Après une matinée d’effort et de concentration nous atteignons la crête sommitale que nous parcourons une centaine de mètres avant de rejoindre le sommet occupé par une « troupe » bruyante et sympathique d’amis randonneurs d’Epagny. Quelques échanges sur nos activités, une photo de groupe et l’heure est venue de laisser la place à d’autres marcheurs et de nous installer en contrebas pour le déjeuner.

L’horizon se découvre un peu. L’Aiguille Verte, le Buclon, le Pic de Jalouvre. Nous nous rappelons que plus au nord à l’automne au pied des Rochers de Leschaux et du col de Cenise, nous dégustions des beignets, hier une vingtaine de membres du club en faisait de même au pied de la Tournette !

Les nuages restent accrochés sur les Aravis, nous n’apercevons que quelques points caractéristiques des hauteurs du Chinaillon (Col de la Colombière, Terres Rouges, Maroly, Mont Lachat…). « Où sont les salades ? » La question fuse avec une sourde inquiétude. Deux de nos compères ont laissé une partie de leur déjeuner à la maison. Peut-être un acte manqué pour disposer d’un diner tout prêt ! Le partage de quelques denrées viendra pallier le manque, qui est aussi comblé par deux gourmandises, un cake au citron moelleux et délicieux (la recette viendra en son temps sur le site !) et quelques croquants aux amandes et au miel.

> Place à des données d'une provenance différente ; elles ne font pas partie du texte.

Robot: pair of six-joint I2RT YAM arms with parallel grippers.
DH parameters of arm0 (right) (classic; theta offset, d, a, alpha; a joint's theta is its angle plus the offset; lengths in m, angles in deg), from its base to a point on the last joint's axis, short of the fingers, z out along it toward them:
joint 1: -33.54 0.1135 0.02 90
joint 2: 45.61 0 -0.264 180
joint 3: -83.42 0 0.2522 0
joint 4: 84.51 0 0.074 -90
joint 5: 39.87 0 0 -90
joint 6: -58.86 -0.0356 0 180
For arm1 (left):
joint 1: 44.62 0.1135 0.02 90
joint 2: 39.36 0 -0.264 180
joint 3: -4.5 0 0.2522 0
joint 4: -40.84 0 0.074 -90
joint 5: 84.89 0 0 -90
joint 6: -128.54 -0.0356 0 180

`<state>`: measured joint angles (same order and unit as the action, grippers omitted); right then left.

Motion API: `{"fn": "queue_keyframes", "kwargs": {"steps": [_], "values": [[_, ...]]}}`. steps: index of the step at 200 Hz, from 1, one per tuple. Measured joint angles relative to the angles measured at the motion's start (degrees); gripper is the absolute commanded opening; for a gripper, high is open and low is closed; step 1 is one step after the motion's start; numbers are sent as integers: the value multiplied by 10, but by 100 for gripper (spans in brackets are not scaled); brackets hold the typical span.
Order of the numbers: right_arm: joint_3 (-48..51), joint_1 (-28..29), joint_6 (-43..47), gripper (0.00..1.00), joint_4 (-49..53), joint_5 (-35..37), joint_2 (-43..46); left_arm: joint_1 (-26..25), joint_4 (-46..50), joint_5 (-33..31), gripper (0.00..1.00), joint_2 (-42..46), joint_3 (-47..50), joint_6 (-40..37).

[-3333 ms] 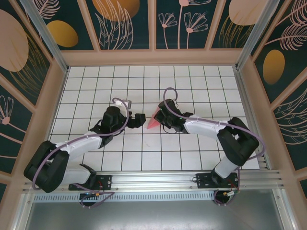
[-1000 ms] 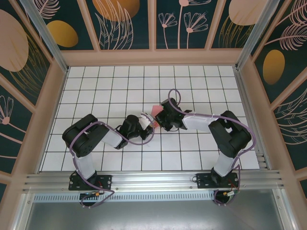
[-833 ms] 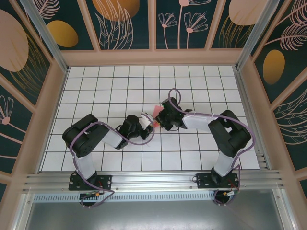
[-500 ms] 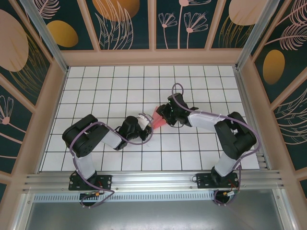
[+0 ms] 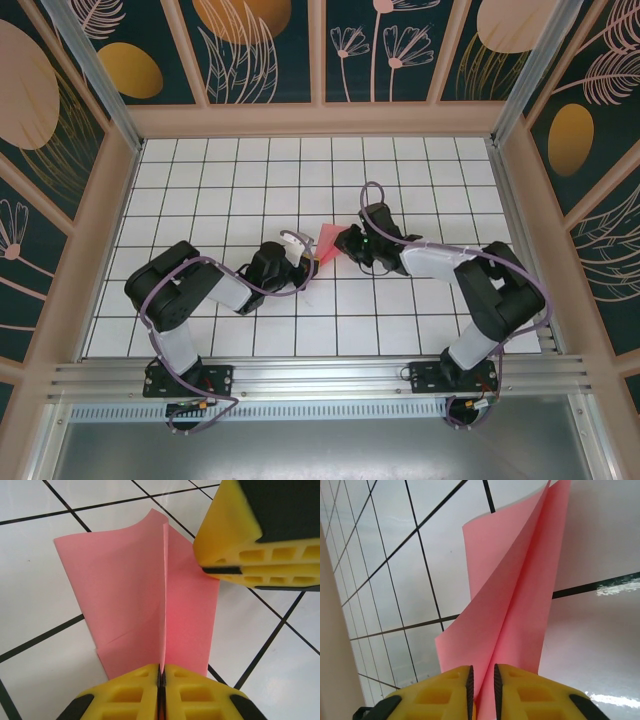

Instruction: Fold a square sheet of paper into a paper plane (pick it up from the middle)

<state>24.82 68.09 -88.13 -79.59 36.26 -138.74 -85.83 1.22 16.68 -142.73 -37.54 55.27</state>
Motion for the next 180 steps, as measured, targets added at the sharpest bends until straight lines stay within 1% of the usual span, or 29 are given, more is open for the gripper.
{"fn": "queue_keyframes", "kwargs": {"steps": [21, 45, 57, 100, 136, 180], "values": [[-9, 0, 3, 15, 0, -4, -17, 0, 0, 0, 12, 0, 0, 6], [-20, -1, 5, 15, 0, -8, -29, 0, 0, 0, 13, 0, 0, 11], [-20, -1, 7, 16, -1, -11, -32, 0, 0, 0, 14, 0, 0, 12], [-20, -2, 11, 25, -28, -28, -46, 0, 0, 4, 16, 0, 0, 21], [-20, -5, 11, 26, -50, -42, -61, 0, 4, 12, 19, -2, -2, 31], [-20, -5, 12, 30, -59, -47, -77, 4, 28, 26, 25, -7, -19, 50]]}}
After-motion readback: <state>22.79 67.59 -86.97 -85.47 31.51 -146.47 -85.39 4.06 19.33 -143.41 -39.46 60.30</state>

13h30 nous reprenons notre marche en observant les vaches et chèvres en estives au pied de l’Aiguille Verte et qui cheminent en direction du col « Sur le Freu ». « Psst ! Regardez ! » Le groupe s’arrête, à notre ouest à une centaine de mètres une famille de bouquetins est tranquillement installée sur les lapiaz. Nous devinons au moins un mâle, sa femelle et un ou deux cabris. A priori ils font l’objet d’un suivi car nous apercevons une marque de couleur au niveau de la tête. La progression reprend après nous être émerveillés quelques instants devant la beauté du paysage. Un bruissement soudain de cloches en grand nombre, nous avertit que le troupeau de chèvres est tout proche, elles ont été surprises par notre approche. Nous le traversons, au passage nous notons que quelques-unes sont affublées de collier avec leur prénom (Rosalie…).

Nous marquons une pause à « Sur le Freu » et notre regard se porte vers le ciel. Un faucon crécerelle exécute sous nos yeux un superbe vol du Saint-Esprit. Plus hauts quelques vautours fauves tournoient en recherche de leur festin. Point de curée aujourd’hui, il leur faudra aller ailleurs pour cela.

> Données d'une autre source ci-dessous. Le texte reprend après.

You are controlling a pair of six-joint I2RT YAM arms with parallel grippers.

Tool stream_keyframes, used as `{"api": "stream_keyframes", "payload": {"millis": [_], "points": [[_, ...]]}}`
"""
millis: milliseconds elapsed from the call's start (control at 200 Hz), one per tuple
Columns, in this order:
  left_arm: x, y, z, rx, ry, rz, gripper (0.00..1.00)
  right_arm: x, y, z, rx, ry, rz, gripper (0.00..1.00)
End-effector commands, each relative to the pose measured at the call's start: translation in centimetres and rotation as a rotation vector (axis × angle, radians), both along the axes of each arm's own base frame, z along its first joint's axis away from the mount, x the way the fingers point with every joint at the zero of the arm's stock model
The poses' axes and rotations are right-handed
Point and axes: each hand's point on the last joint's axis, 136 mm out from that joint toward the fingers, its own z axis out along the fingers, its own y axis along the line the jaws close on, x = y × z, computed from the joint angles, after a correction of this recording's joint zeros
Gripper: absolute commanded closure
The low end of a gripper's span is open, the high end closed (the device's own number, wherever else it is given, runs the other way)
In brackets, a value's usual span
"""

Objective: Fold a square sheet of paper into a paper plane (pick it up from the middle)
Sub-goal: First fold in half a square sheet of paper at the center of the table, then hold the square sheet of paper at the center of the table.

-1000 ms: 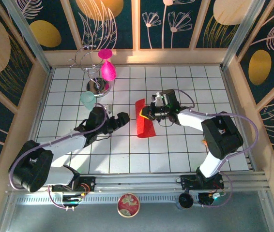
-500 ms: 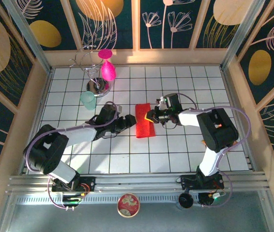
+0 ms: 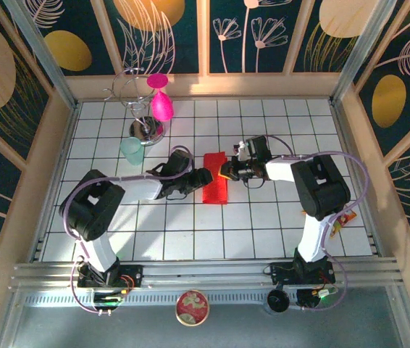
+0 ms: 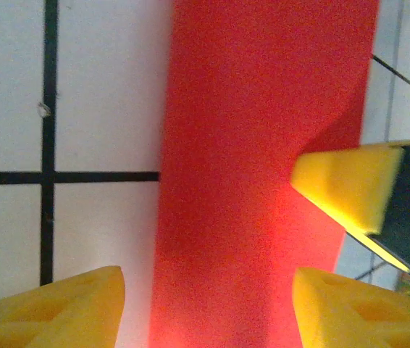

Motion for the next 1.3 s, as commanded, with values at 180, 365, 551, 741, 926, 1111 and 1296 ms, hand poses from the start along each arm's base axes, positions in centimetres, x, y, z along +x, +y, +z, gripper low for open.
{"api": "stream_keyframes", "payload": {"millis": [180, 365, 551, 741, 926, 1111, 1296], "points": [[1.4, -0.5, -1.3, 0.081, 0.022, 0.013, 0.44, 0.0, 0.0, -0.2, 0.013, 0.008, 0.026, 1.0], [1.2, -0.4, -2.7, 0.121, 0.055, 0.006, 0.51, 0.0, -0.1, -0.2, 0.014, 0.012, 0.018, 1.0], [0.4, 0.9, -5.0, 0.202, 0.098, 0.015, 0.57, 0.6, -1.4, 0.3, -0.07, -0.02, -0.038, 0.87], [-1.0, 1.6, -7.5, 0.283, 0.14, -0.009, 0.61, 0.8, -4.3, 1.6, -0.186, -0.086, -0.146, 0.75], [-1.8, 2.5, -9.1, 0.336, 0.165, -0.022, 0.63, 0.8, -5.8, 2.0, -0.214, -0.104, -0.208, 0.76], [-1.8, 2.4, -9.7, 0.344, 0.18, -0.021, 0.61, 0.6, -5.5, 1.7, -0.192, -0.091, -0.203, 0.77], [-2.0, 2.1, -10.5, 0.362, 0.196, -0.035, 0.58, 0.4, -4.8, 1.7, -0.146, -0.088, -0.18, 0.77]]}}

La descente s’effectue tranquillement le sentier est moins escarpé. Nous en profitons pour préciser quelques fleurs qui bordent notre chemin. Epipactis rouge, botryche lunaire, brunelle ou prunella vulgaris, séneçons à feulles alternes distiques (dispeées su deux rangs opposés)… « Tiens de l’ail des cerfs ! » Moins présent que l’ail des ours dans nos régions, il ne manque pas d’intérêt, la variété de ses appellations en est la preuve, en effet on le nomme aussi « ail Serpentin », « Ail victorial » ou « Ail de la Sainte-Victoire » et même « Herbe aux sept chemises ! » Tout un poème ces noms de fleurs, oui mais pas un distique car il n’y suffirait pas (poème à deux vers !)

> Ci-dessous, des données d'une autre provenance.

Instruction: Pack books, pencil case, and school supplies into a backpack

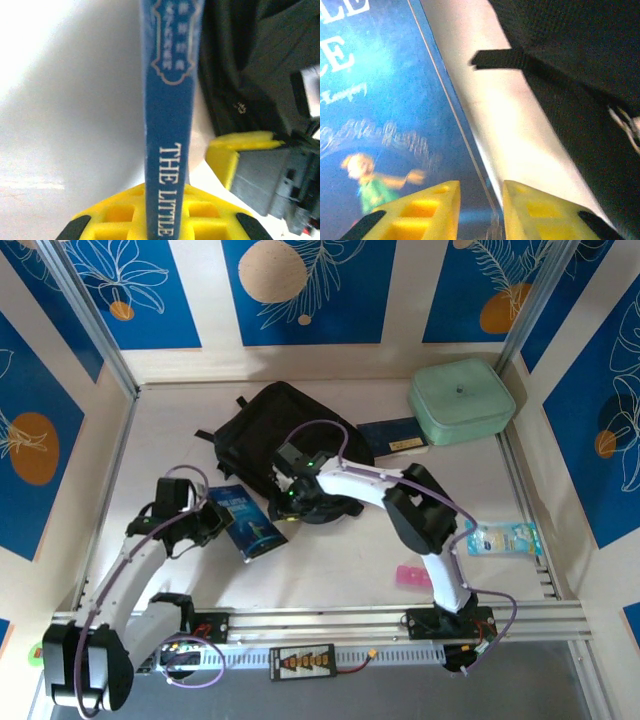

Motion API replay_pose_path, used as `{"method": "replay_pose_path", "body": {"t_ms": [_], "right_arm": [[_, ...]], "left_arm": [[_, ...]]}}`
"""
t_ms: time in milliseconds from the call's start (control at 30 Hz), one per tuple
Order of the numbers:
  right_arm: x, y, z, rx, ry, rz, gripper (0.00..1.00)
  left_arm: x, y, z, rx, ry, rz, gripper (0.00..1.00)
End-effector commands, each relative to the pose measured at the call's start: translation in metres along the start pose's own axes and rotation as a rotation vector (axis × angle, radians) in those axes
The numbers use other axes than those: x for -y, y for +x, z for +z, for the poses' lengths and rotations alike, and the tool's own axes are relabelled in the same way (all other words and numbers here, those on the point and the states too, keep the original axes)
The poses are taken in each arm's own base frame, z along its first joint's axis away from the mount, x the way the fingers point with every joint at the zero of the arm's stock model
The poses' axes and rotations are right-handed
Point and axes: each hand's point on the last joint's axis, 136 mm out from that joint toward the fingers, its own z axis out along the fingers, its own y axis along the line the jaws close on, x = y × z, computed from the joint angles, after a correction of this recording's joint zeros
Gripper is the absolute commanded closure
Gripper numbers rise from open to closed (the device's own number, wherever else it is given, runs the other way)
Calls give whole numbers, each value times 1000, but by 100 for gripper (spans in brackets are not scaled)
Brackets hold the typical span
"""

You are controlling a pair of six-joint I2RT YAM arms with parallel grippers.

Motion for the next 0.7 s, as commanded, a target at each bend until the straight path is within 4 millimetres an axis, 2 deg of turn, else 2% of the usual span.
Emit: {"method": "replay_pose_path", "body": {"t_ms": [0,100,200,400,533,667], "right_arm": [[-46,-26,-70,181,-215,-54,61],[-46,-34,-109,291,-291,-48,50],[-36,-40,-142,374,-370,0,44],[-8,-43,-189,506,-514,126,28],[19,-46,-202,581,-584,291,22],[31,-56,-212,621,-682,441,14]], "left_arm": [[18,-23,-33,122,-23,83,100],[45,-36,-51,168,40,95,100],[78,-50,-63,204,156,66,100],[154,-91,-81,294,434,-23,100],[193,-111,-75,354,561,-93,100],[227,-114,-49,346,621,-97,100]]}}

Nous rejoignons les véhicules à 16h18. La précision est de mise comme celle des dénivelés qui auront évolué au gré de la journée et de nos appareils numériques qui parfois ont aussi quelques imprécisions ! 630 m de dénivelés positive et négativé au bilan. Mais que sont les chiffres à côté du plaisir d’une belle journée de randonnée où nous avons apprécié un itinéraire qui nous a demandé quelques efforts, fait retrouver de beaux paysages, observer une nature généreuse tant en termes de faune que de flore en cette période estivale ? Point de réponse à une telle question, simplement un MERCI à Bernard notre animateur du jour.